Structure, preparation method and application.
Background technology
Global energy crisis make it that developing new energy turns into a urgent problem.Photovoltaic technology can will it is clean, can be again
Raw solar energy changes into electric energy, is popular research in recent years.The synthesis technique that is wherein sensitized solar cell is simple, low consumption
Cause the concern of researcher.Sensitization solar battery mainly includes, light anode, light-sensitive material, redox couple and to electrode.
Because Pt is to I3 -Excellent reducing property causes it as good to electrode material.However, the expensive of it causes its big
The production of scale commercial metaplasia is limited.Therefore, find cheap electrode material turns into an important job instead of Pt.

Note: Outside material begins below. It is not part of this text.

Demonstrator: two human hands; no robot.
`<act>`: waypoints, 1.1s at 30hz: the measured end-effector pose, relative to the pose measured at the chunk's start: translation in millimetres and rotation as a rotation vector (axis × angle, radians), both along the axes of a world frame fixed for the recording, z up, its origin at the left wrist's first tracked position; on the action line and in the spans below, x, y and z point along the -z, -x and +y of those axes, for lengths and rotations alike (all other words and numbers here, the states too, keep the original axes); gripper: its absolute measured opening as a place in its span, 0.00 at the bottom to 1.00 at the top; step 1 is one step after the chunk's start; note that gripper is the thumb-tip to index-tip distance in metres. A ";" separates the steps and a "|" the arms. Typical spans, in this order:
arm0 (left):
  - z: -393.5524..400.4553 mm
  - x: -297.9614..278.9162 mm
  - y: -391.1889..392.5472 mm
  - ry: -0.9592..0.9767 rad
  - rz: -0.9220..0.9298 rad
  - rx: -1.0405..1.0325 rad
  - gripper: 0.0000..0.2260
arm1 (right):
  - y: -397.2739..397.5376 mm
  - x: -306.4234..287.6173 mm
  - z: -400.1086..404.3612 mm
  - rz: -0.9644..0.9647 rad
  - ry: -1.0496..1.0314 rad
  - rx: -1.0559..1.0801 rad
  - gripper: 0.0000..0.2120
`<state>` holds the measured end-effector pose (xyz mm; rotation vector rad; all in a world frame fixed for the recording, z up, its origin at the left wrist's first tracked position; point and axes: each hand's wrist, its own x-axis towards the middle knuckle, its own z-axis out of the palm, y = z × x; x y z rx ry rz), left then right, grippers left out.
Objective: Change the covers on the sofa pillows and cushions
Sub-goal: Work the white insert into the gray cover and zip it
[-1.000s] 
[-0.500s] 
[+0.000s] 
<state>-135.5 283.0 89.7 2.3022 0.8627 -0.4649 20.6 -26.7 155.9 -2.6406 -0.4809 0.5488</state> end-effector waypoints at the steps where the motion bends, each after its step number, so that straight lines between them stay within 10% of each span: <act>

Substantial amounts of research concern transient metal sulfide and metal oxide (M in recent yearsxNy, wherein M=Mo, W, Co;N=
S, O) electrocatalysis characteristic.Wherein Co3S4Nanometer chip architecture, has attracting metallic character, and aboundresources, stability
Good, catalytic performance height, has broad application prospects in electrochemical catalysis field.In order that material shows more excellent electrification
Performance is learned, has Railway Project to need to solve:(1) two-dimensional ultrathin Co is controlled3S4The preparation of structure, two-dimensional nano chip architecture have height
Specific surface area more avtive spots can be provided for catalytic reaction.For stratiform transient metal sulfide such as MoS2、WS2, its
Two-dimensional structure can be easy to be by mechanically pulling off, the mode such as CVD growth, chemical stripping is realized.However, for non-laminar chemical combination
Thing such as Co3S4, due to lacking the intrinsic driving force of inherent growth, in general method does not apply to.Although Co can be synthesized at present3S4
Nanometer sheet, but it is complex, it is necessary to by ion-exchange process from Co3O4Or Co (OH)2Layer structure changes, multistep reaction
Product is caused to be lost, complex process is unfavorable for mass producing;(2) Co is hindered3S4The reunion of nanometer sheet;(3) reduce to greatest extent
Diffusion length;(4) electrical conductance is further increased, by Co3S4Being coupled with conducting material can be reduced to electrode and electrolyte
The charge transfer resistance in section, improve the catalytic capability to electrode.Graphene possesses high electron mobility (~15 000cm2/
V s), good flexibility, it is a kind of excellent to electrode auxiliary material.The big specific surface area of graphene and flexible characteristic can be true
It is conformal into infiltration lane, protect Co3S4The reunion of nanometer sheet.Therefore, it is necessary to which it is simple to develop a kind of preparation technology, it is easy to industry
The Co of metaplasia production3S4The synthetic method of nanometer sheet/graphene composite structure.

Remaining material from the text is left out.